By Rick Horrow and Karla Swatek
October 13, 2011
On the ice, the biggest issue the NHL faces at the advent of the new season is the stringent discipline mandated by the controversial Brendan Shanahan, head of the league’s new player safety department. Shanahan has put into place the NHL’s most aggressive policies concerning players who hit opponents in the head to date.
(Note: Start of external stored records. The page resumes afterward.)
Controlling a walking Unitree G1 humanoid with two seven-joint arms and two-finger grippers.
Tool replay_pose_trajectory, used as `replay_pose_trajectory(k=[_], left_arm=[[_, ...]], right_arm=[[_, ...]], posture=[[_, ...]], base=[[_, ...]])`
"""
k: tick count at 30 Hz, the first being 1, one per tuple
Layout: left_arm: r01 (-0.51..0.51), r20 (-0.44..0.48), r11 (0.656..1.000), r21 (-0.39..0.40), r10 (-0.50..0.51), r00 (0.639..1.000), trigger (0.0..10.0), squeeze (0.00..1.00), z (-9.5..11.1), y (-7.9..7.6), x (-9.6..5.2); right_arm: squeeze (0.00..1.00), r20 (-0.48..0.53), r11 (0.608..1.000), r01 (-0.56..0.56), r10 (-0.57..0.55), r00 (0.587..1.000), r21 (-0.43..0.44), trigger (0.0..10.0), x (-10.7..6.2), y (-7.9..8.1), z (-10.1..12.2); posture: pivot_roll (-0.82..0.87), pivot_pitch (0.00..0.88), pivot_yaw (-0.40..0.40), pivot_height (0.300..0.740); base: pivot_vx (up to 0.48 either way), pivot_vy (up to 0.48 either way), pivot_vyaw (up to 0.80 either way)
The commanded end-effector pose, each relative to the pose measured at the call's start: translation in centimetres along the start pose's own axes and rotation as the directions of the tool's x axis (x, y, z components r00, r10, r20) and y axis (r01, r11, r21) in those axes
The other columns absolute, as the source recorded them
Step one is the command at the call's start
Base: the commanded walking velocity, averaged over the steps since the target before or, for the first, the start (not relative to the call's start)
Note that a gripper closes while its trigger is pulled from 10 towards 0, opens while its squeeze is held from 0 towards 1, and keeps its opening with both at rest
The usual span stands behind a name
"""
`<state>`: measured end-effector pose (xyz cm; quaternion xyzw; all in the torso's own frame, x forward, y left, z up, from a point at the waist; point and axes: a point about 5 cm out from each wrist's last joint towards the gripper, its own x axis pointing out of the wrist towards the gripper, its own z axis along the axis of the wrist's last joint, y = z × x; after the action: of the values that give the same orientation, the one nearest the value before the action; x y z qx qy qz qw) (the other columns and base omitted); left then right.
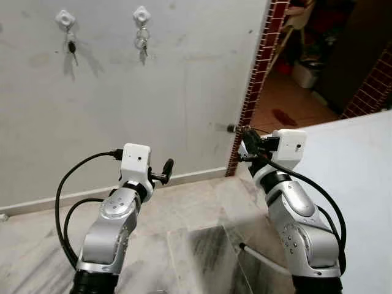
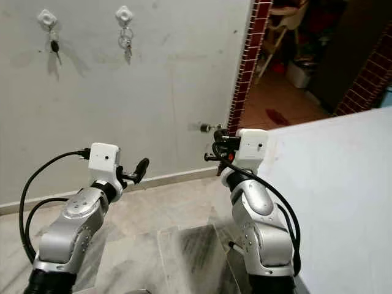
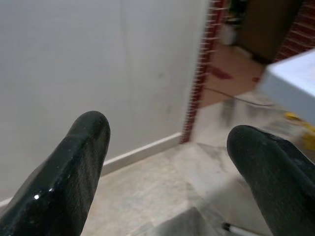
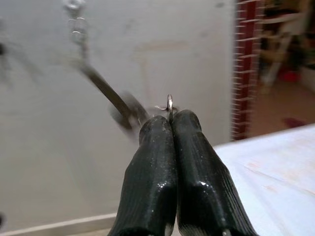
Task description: Hang keys on a hook
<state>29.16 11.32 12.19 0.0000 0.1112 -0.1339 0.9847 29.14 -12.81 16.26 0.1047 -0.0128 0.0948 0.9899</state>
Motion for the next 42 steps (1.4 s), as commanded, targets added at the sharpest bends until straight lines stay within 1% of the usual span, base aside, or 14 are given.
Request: replay_pose_trajectory(k=[1, 22, 26, 31, 34, 38, 42], left_arm=[[-0.020, 0.003, 1.000, 0.018, 0.020, 1.000, 10.0, 0.00, 0.38, 0.83, -0.04], [-0.026, -0.013, 0.999, 0.020, 0.026, 1.000, 10.0, 0.00, 0.20, 0.87, 0.06], [-0.028, -0.003, 0.999, 0.019, 0.028, 1.000, 10.0, 0.00, 0.31, 0.84, 0.07], [-0.032, 0.018, 0.999, 0.039, 0.031, 0.999, 10.0, 0.00, 0.66, 1.01, 0.11], [-0.026, 0.028, 0.998, 0.051, 0.025, 0.999, 10.0, 0.00, 0.81, 1.01, 0.15], [-0.014, 0.040, 1.000, 0.023, 0.013, 0.999, 10.0, 0.00, 0.97, 0.88, 0.03], [-0.005, 0.044, 1.000, 0.023, 0.004, 0.999, 10.0, 0.00, 1.00, 0.87, 0.06]], right_arm=[[0.00, 0.016, 1.000, -0.018, 0.018, 1.000, -0.001, 10.0, 0.15, 0.52, 0.31], [0.00, 0.026, 1.000, -0.029, 0.029, 0.999, -0.011, 10.0, 0.35, 0.67, 0.40], [0.00, 0.025, 0.999, -0.032, 0.032, 0.999, -0.013, 10.0, 0.41, 0.67, 0.39], [0.00, 0.027, 0.999, -0.035, 0.036, 0.999, -0.013, 10.0, 0.58, 0.73, 0.43], [0.00, 0.029, 0.999, -0.039, 0.039, 0.999, -0.021, 10.0, 0.65, 0.77, 0.49], [0.00, 0.029, 0.999, -0.033, 0.033, 0.999, -0.017, 10.0, 0.60, 0.75, 0.45], [0.00, 0.029, 0.999, -0.036, 0.037, 0.999, -0.022, 10.0, 0.64, 0.82, 0.45]], posture=[[0.14, 0.013, -0.043, 0.740], [0.14, 0.005, -0.041, 0.740], [0.14, 0.005, -0.041, 0.740], [0.15, 0.004, -0.043, 0.740], [0.14, 0.009, -0.043, 0.740], [0.14, 0.008, -0.045, 0.740], [0.14, 0.008, -0.045, 0.740]], base=[[0.000, 0.476, 0.00], [0.000, 0.470, 0.00], [0.000, 0.467, 0.00], [0.000, 0.000, 0.00], [0.000, 0.000, 0.63], [0.000, 0.000, 0.73], [0.000, 0.000, 0.71]])
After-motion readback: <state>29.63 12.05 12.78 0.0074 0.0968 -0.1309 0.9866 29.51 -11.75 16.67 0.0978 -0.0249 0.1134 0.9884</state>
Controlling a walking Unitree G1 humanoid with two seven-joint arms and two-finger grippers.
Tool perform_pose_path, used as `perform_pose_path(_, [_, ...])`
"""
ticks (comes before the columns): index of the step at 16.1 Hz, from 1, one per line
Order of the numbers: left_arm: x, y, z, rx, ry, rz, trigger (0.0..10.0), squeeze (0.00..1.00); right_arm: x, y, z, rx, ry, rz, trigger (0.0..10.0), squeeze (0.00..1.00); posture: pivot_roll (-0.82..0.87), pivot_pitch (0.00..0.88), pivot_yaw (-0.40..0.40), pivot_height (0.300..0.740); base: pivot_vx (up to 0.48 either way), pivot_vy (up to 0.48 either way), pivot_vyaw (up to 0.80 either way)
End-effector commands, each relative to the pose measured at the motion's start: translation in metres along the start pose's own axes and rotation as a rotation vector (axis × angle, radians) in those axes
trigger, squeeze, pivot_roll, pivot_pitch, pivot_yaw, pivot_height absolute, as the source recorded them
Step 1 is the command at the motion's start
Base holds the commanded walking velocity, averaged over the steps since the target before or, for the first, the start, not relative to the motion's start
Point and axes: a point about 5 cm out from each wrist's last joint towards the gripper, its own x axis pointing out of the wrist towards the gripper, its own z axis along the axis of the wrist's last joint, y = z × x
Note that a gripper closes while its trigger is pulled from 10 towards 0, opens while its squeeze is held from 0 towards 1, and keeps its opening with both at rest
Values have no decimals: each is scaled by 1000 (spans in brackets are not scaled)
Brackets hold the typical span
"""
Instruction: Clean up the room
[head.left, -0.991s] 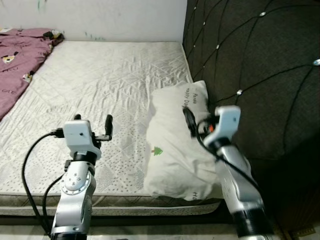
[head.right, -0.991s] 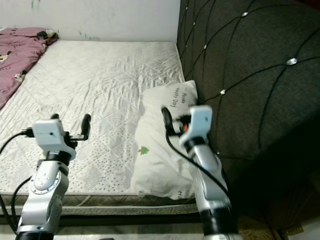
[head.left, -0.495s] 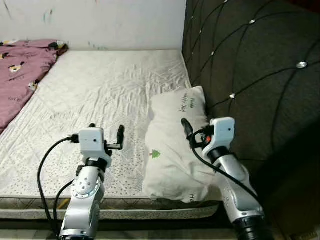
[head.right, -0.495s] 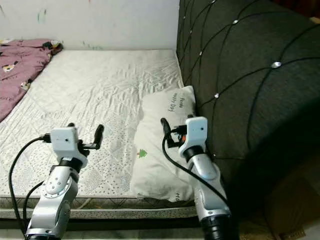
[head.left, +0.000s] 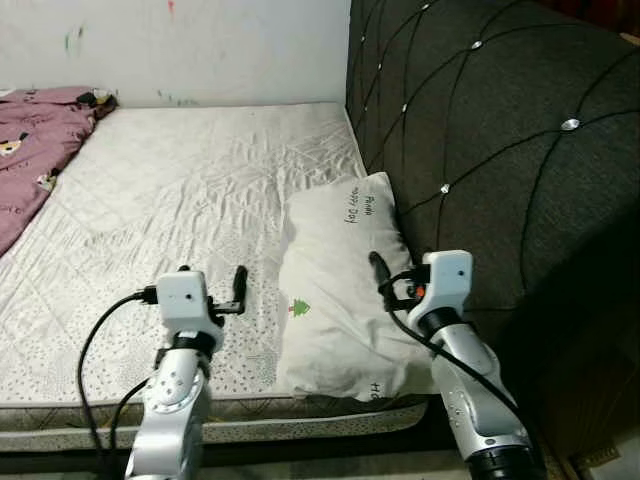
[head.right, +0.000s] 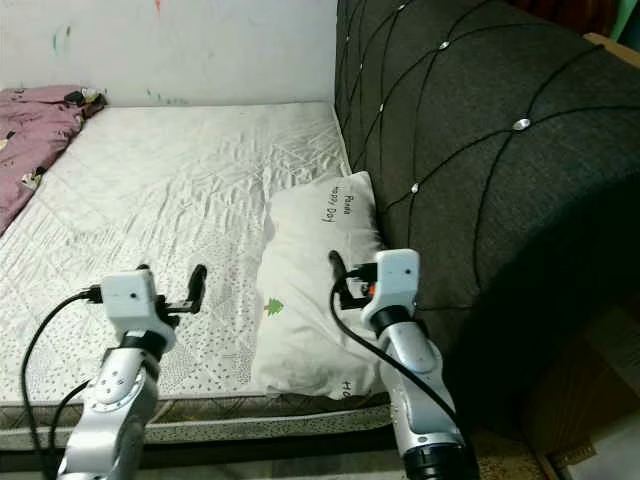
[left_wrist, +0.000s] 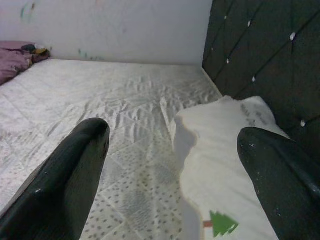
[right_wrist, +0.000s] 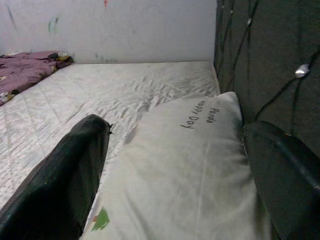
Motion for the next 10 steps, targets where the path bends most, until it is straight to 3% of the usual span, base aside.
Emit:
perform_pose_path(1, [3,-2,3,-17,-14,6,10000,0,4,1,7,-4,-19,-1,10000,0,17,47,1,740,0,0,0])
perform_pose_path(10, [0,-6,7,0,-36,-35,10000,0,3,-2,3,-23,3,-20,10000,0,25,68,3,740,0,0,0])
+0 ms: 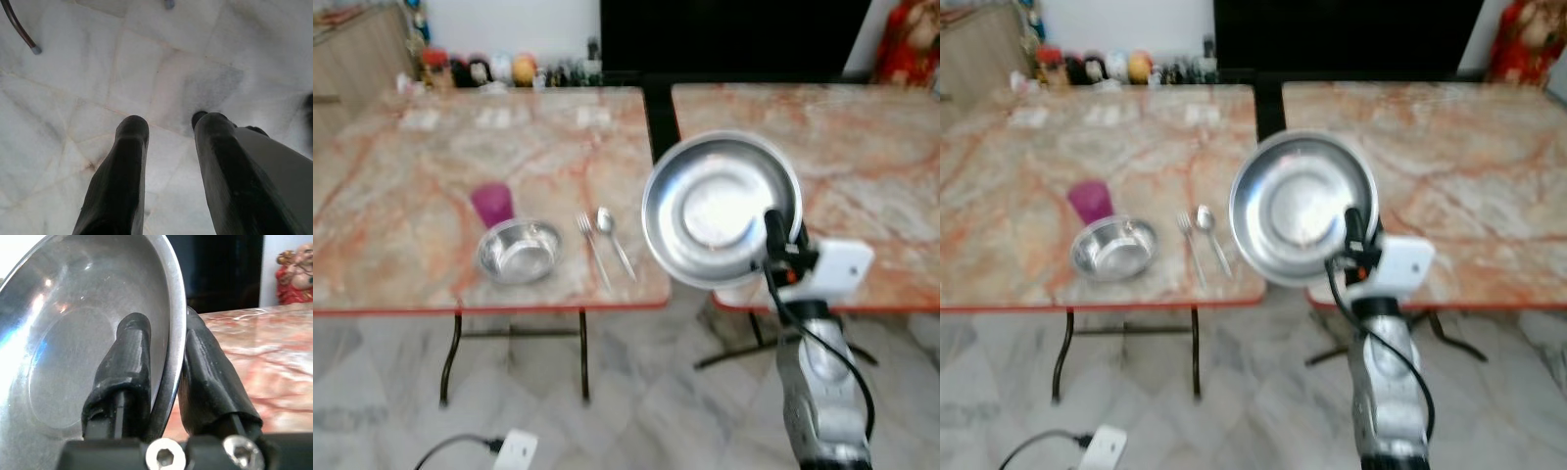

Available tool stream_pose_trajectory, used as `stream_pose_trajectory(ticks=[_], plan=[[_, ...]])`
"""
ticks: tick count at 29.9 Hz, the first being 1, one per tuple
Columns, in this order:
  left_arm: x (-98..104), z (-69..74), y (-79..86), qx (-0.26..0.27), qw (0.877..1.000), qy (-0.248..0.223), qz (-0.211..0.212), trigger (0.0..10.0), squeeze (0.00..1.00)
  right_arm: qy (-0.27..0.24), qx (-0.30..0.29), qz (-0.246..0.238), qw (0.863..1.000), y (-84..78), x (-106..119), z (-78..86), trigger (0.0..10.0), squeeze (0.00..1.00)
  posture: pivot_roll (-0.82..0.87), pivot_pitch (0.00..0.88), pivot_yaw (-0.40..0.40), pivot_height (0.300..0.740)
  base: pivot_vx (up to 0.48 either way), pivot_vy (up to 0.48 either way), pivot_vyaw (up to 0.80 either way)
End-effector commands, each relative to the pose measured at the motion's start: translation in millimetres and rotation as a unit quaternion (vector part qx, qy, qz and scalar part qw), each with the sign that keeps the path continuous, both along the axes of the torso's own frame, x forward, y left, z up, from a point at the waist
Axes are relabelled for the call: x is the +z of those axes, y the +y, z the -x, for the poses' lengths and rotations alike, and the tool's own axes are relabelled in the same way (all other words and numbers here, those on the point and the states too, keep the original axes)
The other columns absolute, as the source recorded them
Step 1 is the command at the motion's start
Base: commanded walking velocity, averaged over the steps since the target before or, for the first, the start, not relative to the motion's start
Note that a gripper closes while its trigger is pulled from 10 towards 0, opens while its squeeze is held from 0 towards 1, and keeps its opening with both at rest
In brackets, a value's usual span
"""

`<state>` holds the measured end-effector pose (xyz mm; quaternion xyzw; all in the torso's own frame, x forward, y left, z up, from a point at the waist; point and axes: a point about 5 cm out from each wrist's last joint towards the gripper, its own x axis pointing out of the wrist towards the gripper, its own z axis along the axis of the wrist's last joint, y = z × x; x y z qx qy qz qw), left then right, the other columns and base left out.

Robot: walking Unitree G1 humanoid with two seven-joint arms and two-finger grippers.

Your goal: Setting the table

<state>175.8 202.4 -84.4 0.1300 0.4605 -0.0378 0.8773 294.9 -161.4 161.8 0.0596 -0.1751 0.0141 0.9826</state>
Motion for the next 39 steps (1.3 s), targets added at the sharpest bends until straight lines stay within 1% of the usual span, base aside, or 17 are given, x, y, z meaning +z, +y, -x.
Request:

Echoing the NFL, and after NHL star Sidney Crosby was sidelined for the final months of the 2010 season because of a serious concussion caused by a on-ice blow to the head, Shanahan is using multi-game suspensions as his biggest weapon – a position decried by hockey hardliners, who argue that fighting has always been an integral part of the game.
Chief among Shanahan’s vocal critics is colorful CBC hockey analyst Don Cherry, who last week "unleashed a summer’s worth of venom" on Shanahan and "wailed about how the new method of message-sending in the game was players lining up other players and then intentionally missing them," according to the Globe & Mail. "I’d hate to be paying $175 to watch that stuff,” Cherry said. “Absolutely ridiculous what they’ve done. The players will not hit. Guaranteed. When you give an excuse to the players not to hit, they will not hit."
Cherry also went after former NHL players who applaud the new standards, calling them alcoholics and hypocrites, among other choice descriptors. "The ones that I am really disgusted with,” he said, “are the bunch of pukes that fought before: Stu Grimson, Chris Nilan and Jim Thomson…You turncoats, you hypocrites…You guys were fighters, and now you don’t want guys to make the same living you did."
Although Cherry apologized, the trio of former players he singled out for criticism issued a press release saying that they didn’t accept his apology, and hinting that they might sue. The three also called for “increased research" into fighting, head shots and post-concussion syndrome.
Perhaps the NHL should also look at penalizing the next logical step from the head shot: the low blow.